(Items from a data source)
++++++++++

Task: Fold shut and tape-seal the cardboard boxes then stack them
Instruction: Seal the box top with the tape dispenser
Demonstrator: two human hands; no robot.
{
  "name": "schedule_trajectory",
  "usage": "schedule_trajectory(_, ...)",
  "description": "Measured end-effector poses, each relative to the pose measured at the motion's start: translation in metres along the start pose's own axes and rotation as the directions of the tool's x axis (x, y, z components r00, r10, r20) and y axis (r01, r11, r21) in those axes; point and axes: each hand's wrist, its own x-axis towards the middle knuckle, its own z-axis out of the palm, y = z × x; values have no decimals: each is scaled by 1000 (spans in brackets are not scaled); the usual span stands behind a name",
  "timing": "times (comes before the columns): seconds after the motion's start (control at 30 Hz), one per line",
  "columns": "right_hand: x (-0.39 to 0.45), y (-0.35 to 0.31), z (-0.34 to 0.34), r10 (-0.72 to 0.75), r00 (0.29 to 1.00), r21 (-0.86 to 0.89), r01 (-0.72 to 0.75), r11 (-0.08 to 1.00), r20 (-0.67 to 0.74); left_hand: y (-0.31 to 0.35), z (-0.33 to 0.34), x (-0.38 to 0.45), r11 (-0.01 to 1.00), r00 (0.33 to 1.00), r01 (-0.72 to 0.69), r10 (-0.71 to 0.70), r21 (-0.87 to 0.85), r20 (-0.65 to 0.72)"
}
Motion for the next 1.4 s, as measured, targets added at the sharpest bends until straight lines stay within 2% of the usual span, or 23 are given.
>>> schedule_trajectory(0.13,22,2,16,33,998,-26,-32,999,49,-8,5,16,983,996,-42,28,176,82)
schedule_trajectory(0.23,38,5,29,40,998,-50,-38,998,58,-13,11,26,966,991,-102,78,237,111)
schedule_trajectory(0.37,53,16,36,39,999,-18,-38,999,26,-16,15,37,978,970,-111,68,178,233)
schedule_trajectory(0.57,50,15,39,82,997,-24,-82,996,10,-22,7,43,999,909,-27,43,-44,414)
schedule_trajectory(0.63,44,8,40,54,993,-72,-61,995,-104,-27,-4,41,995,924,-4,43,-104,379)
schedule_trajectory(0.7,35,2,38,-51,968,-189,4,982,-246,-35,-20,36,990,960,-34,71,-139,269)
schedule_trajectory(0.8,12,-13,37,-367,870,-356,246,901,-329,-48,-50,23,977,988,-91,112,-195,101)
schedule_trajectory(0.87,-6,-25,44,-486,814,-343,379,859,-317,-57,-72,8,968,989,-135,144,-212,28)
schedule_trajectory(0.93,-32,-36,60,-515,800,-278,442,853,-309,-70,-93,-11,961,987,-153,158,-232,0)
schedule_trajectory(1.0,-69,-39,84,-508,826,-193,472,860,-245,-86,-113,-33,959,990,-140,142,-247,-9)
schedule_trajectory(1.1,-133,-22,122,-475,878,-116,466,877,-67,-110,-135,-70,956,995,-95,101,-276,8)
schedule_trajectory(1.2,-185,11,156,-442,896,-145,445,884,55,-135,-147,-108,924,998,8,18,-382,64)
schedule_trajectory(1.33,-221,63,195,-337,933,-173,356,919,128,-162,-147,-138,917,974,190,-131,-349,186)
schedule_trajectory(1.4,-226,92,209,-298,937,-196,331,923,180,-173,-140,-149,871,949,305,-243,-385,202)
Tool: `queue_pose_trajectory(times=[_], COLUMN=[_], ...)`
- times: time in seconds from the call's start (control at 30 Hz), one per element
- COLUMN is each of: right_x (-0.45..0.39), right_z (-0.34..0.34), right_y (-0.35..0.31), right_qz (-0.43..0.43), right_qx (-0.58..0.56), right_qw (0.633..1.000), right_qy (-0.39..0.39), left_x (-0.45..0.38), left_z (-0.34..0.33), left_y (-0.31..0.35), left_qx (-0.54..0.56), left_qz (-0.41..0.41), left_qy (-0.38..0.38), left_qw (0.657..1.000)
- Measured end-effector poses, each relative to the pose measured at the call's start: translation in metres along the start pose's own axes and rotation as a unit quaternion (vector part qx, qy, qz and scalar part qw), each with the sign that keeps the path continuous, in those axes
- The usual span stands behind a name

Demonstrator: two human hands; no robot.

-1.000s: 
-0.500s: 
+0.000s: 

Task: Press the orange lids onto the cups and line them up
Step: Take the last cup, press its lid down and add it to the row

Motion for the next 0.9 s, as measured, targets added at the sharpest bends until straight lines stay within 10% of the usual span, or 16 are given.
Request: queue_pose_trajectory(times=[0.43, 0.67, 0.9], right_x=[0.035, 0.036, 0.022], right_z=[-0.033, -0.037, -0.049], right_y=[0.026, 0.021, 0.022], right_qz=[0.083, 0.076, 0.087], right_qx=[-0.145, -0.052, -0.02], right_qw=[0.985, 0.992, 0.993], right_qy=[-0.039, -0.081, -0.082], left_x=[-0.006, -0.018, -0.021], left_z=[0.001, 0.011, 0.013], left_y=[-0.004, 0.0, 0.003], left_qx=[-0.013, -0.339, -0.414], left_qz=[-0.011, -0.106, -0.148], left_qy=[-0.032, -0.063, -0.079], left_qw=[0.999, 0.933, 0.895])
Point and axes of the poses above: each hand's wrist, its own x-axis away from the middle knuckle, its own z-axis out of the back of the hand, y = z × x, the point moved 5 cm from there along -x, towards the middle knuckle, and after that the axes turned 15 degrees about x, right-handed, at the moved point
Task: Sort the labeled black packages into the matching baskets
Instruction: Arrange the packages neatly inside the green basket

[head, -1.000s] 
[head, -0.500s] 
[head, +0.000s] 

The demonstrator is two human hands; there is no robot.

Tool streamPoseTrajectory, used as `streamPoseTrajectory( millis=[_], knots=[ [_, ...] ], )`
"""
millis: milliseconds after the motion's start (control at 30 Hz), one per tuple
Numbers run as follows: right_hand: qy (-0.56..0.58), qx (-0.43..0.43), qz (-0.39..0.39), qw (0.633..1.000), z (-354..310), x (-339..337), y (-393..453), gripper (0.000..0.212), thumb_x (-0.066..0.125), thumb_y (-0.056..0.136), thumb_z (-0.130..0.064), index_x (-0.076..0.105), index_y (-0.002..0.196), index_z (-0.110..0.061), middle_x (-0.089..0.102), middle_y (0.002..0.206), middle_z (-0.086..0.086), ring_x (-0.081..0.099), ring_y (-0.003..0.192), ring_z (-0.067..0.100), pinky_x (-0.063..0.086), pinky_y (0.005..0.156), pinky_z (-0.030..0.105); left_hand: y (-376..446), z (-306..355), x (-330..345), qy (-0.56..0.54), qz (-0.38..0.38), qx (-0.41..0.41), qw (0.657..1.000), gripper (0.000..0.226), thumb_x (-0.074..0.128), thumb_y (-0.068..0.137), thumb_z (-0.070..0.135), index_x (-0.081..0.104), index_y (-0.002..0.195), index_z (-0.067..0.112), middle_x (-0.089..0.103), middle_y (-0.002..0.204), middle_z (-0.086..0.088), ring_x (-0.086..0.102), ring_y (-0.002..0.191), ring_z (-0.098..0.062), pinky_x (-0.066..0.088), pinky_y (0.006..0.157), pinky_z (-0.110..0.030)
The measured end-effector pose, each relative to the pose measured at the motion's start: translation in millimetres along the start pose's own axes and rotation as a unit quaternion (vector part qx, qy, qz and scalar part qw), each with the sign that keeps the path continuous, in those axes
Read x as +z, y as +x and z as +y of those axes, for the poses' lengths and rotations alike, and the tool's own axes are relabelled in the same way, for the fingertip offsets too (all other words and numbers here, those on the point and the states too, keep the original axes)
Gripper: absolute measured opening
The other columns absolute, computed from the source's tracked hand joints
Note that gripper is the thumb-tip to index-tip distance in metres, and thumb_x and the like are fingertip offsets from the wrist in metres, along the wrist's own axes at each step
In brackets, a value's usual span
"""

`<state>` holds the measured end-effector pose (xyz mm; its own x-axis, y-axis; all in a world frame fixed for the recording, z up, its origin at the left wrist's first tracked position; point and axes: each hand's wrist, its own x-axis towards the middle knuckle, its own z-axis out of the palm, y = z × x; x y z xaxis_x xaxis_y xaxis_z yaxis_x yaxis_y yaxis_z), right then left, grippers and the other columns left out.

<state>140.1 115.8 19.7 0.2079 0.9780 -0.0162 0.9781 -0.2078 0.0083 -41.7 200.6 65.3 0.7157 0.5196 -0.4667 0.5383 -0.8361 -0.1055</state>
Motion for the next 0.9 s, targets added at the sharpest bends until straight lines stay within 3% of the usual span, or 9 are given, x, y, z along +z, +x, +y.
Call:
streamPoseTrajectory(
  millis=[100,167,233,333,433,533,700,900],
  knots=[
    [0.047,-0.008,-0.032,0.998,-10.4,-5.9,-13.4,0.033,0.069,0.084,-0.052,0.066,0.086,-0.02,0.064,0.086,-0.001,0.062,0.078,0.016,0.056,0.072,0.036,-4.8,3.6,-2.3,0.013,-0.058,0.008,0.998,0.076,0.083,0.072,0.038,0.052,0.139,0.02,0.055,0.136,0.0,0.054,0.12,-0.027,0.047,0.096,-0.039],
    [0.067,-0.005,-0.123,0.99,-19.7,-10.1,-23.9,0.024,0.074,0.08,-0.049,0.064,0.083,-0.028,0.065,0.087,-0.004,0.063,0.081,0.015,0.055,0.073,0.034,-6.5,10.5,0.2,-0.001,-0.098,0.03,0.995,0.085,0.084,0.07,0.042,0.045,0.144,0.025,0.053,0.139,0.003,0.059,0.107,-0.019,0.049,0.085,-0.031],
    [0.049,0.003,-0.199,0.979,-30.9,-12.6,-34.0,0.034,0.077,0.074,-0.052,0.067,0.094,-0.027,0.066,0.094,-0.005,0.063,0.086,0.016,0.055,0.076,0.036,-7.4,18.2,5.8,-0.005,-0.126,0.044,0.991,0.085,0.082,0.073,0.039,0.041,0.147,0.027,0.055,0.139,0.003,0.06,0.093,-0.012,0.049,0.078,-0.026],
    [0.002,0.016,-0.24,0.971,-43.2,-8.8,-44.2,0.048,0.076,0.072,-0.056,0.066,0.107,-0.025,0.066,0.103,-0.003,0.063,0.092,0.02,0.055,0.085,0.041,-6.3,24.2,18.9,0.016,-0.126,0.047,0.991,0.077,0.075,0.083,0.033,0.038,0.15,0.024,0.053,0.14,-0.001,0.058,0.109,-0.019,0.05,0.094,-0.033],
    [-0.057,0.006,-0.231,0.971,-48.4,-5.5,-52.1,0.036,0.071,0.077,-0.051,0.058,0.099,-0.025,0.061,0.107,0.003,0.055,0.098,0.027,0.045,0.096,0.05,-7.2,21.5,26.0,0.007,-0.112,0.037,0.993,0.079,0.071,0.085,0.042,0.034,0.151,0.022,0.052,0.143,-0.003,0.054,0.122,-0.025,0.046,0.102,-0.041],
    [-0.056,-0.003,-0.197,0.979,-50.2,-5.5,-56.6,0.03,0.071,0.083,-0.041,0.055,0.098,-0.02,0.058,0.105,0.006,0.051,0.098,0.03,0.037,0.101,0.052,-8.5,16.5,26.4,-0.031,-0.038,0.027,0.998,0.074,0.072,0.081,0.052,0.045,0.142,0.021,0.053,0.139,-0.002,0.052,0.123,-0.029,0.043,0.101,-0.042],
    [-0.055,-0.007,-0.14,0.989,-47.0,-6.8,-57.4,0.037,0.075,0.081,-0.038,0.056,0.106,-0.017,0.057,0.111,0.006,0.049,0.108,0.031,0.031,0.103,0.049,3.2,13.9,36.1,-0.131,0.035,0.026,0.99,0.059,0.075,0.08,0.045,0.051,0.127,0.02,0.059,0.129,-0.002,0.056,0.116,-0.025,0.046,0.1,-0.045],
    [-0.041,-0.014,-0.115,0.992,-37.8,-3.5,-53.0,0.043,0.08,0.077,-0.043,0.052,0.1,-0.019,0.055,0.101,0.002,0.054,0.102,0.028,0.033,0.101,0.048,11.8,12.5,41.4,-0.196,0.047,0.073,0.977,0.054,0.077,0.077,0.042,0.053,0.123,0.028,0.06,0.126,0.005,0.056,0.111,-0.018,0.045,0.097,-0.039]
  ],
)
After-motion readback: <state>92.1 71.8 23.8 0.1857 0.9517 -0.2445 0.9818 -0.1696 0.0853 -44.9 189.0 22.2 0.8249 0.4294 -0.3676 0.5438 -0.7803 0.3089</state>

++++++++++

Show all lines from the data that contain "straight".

* **TASK RESPONSE**
Motion for the next 1.4 s, as measured, targets added at the sharpest bends until straight lines stay within 2% of the usual span, or 23 are given.
Motion for the next 0.9 s, as measured, targets added at the sharpest bends until straight lines stay within 10% of the usual span, or 16 are given.
Motion for the next 0.9 s, targets added at the sharpest bends until straight lines stay within 3% of the usual span, or 9 are given, x, y, z along +z, +x, +y.

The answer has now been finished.